Israel has banned 12 members of the Palestinian parliament representing Gaza from attending the Parliament. Security, you know.

Mouse pads showing Jesus weeping for the Twin Towers.

How does UC Berkeley plan to spend September 11? Debating the appropriate color of ribbons to wear and whether the display of American flags is appropriate.

Sunday, September 08, 2002

You don't introduce new products in August

I mentioned the Florida trial of the two boys. They were convicted, the other guy was not, but the jury in the second case (the boys) says it was tricked, that it thought the other guy must have been convicted, and believed everyone was guilty but that the family friend did the actual murder. The jury convicted them, and exposed them to up to 22 years, because it thought they--opened the door. So what happened was that since the DA didn’t have any consistent theory of who actually committed the crime (and without one it was unethical to try anyone), the jury made up one of its own, largely based on guess-work. So what else happened, maybe, was that the defendant who got off was better able to game the system than a 13-year old, who was in no position to participate adequately in his own defense in a grown-up courtroom. They jury also didn’t believe the boys’ confessions.

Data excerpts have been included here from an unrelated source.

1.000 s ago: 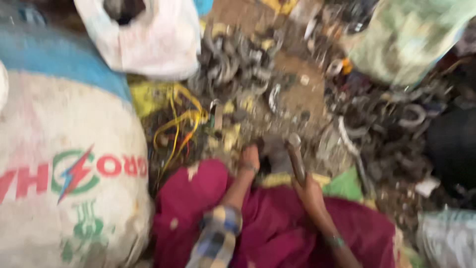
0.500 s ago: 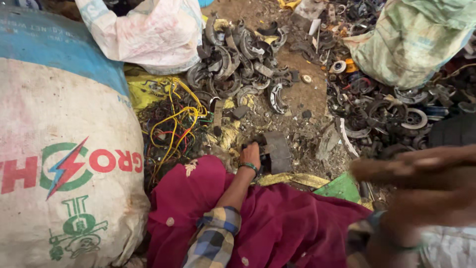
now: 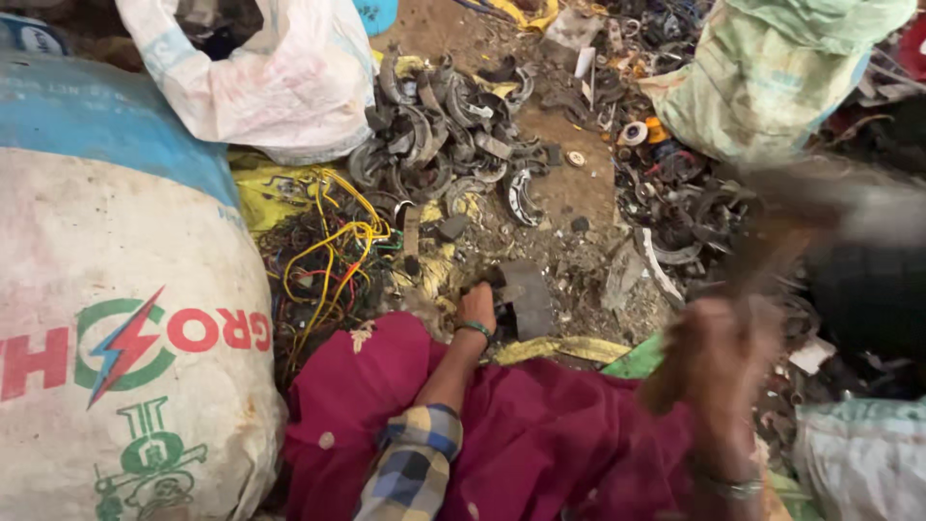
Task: The person sits on the ground in a scrap yard, sorting through a large bag of metal parts. They use a hammer to break apart or flatten various metal pieces, including a watch and curved metal components, placing the processed items into a nearby container.
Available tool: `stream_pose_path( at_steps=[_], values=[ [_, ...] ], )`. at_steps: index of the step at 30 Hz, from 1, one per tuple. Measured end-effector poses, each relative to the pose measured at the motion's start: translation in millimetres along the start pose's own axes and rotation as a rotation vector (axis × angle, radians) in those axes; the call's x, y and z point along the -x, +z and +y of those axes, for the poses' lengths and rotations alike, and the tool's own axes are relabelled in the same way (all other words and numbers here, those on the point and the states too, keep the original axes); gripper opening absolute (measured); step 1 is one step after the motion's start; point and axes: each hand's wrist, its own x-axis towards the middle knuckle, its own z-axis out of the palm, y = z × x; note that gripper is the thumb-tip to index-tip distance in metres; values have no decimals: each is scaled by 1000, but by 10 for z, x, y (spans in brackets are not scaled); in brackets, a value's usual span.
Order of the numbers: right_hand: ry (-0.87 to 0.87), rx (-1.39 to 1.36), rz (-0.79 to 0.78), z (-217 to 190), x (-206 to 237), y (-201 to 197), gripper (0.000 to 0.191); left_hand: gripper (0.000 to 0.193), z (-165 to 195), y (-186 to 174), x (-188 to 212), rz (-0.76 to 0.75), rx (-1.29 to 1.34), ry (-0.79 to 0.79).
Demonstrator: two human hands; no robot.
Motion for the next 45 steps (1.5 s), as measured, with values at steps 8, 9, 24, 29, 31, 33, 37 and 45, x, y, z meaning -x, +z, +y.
stream_pose_path(
  at_steps=[8,9,24,29,31,33,37,45],
  values=[
    [-668,-31,70,-121,-199,-333,31,13,3,152,29,-32,-37,-38],
    [-624,47,56,145,-22,-214,32,13,3,155,51,-22,-20,-32],
    [196,428,-136,9,407,483,26,14,-84,-8,67,-15,20,23],
    [-324,-122,-104,-426,254,416,29,13,-11,39,67,8,35,43],
    [-316,-61,-82,-292,254,381,30,12,37,-26,106,24,48,40],
    [-226,2,-84,-5,297,363,30,16,81,-155,127,-10,18,34],
    [418,312,-86,927,505,241,36,22,198,-514,192,-23,-125,69],
    [1041,-151,-151,2846,681,-452,47,48,473,-1392,477,-91,-292,112]
  ],
)
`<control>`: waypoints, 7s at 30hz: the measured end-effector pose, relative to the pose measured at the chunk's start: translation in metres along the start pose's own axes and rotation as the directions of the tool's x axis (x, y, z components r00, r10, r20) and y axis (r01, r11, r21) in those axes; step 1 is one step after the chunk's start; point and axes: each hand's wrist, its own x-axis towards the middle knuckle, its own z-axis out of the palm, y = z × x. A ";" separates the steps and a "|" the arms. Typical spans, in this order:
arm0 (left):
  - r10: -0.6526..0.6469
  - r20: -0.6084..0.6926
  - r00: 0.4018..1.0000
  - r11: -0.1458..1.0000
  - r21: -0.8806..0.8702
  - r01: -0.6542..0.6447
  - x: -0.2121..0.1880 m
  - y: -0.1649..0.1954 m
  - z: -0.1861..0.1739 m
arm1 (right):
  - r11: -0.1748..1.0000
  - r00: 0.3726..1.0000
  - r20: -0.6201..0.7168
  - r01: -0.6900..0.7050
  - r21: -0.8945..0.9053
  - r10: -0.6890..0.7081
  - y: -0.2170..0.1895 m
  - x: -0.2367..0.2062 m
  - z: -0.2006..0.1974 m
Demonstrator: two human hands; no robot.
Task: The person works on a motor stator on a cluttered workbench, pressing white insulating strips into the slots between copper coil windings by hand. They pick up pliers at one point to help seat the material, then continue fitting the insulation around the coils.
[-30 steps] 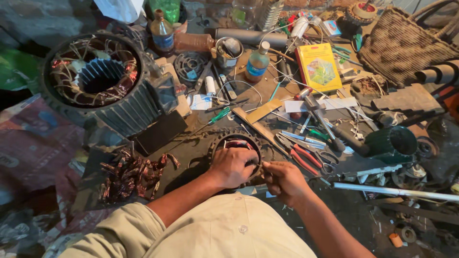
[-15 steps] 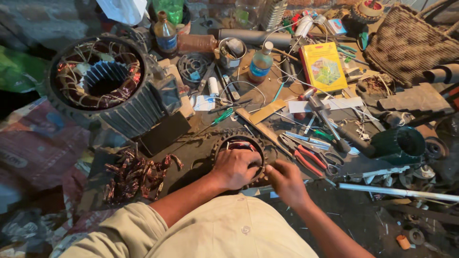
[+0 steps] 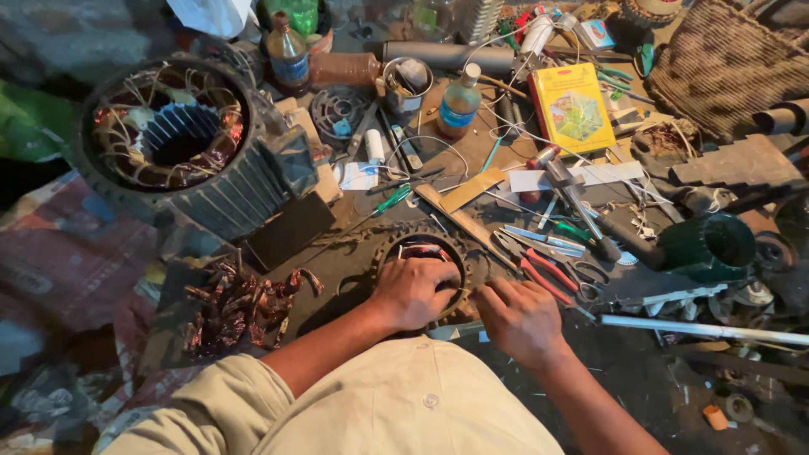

Belgians have a technique they claim can determine the sex of children through IVF, that they can sort sperm by X & Y chromosome. It’s pretty much unproven, but they’re implementing it. But only to give couples who already have children a child of the opposite gender. I might not have mentioned this, but for the opportunity to note that the head of Britain’s Human Fertilisation and Embryology Authority, who sound-bites for the Observer, is named Suzi Leather.

Evidently, if Quebec had declared independence in 1995, Canada was prepared to invade, at least to secure weapons stockpiles (for some reason, most of the Canadian army’s ammo dumps are in Quebec, isn’t that comforting).

A headline in the Wash Post says that Bush and Blair “decry” Saddam Hussein. In one of my linguistic moments, I stopped to look up decry and found that its origins was to “decrease the value of coins by royal proclamation”--or in this case, to increase the price of oil.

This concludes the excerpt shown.